* THE PROBLEM *
The answer should consist of each line below that contains the word "instance".

BEGIN

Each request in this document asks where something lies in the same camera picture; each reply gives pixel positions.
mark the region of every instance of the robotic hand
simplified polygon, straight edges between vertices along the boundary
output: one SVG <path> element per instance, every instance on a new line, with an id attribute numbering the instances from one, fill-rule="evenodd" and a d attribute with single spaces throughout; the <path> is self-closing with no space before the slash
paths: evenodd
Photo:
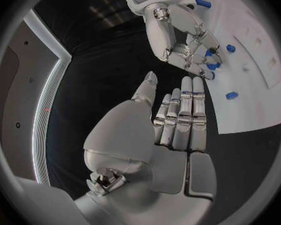
<path id="1" fill-rule="evenodd" d="M 143 16 L 150 46 L 157 58 L 202 78 L 215 78 L 212 71 L 201 65 L 223 63 L 222 51 L 217 39 L 193 12 L 197 8 L 196 0 L 126 1 L 136 15 Z M 189 44 L 177 43 L 174 28 L 191 35 L 193 40 Z M 207 56 L 195 54 L 200 45 L 207 49 Z"/>
<path id="2" fill-rule="evenodd" d="M 123 224 L 197 224 L 217 187 L 205 153 L 203 81 L 184 77 L 181 90 L 164 97 L 152 124 L 157 83 L 149 72 L 132 99 L 110 110 L 86 138 L 90 192 L 77 203 L 90 208 L 91 198 Z"/>

END

* PROBLEM SOLUTION *
mark the region of every instance of the robotic hand
output: one SVG <path> element per instance, every instance on a new line, with an id attribute numbering the instances from one, fill-rule="evenodd" and a d attribute with single spaces throughout; the <path> is self-closing with no space before the slash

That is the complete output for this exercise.